RNA結合蛋白質に関する研究を行なっており、査読者からある特定のRNAと蛋白質の直接結合を証明するように、とのご指摘がありました。
そこで、いろいろと文献などを調べたところ、MBL社から出ているRiboCluster ProfilerというRIP assayキットが目的に合うのではと思いました。
キットを買ってやってみようかと思うのですが分からないことだらけです。
@myc-tagをつけた遺伝子導入を行い、myc-tagで免疫沈降する予定ですが、myc-tagは目的蛋白質のC末、N末のどちらに付ける方が良いのでしょうか?蛋白同士の免疫沈降の場合に、C末に付けたほうがいいと聞いたことがあったのですが、RIP assayも同様でしょうか。

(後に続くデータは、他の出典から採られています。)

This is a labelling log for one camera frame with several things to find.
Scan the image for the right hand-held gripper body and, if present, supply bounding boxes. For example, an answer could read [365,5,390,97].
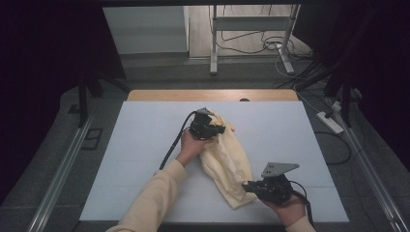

A得られた蛋白に結合したRNAの解析にはTaqMan primerを用いたreal time PCRを予定しています。primerの設計はどのようなコンセプトで行うものでしょうか?
例えば、primerは、目的RNAのどこでも作って大丈夫でしょうか?それとも、蛋白結合部位をデータベースなどで予測して(?)、ある特定の領域だけ設計するものでしょうか?操作の段階でRNAが断片化してしまうので、短いプライマーの方がいいでしょうか?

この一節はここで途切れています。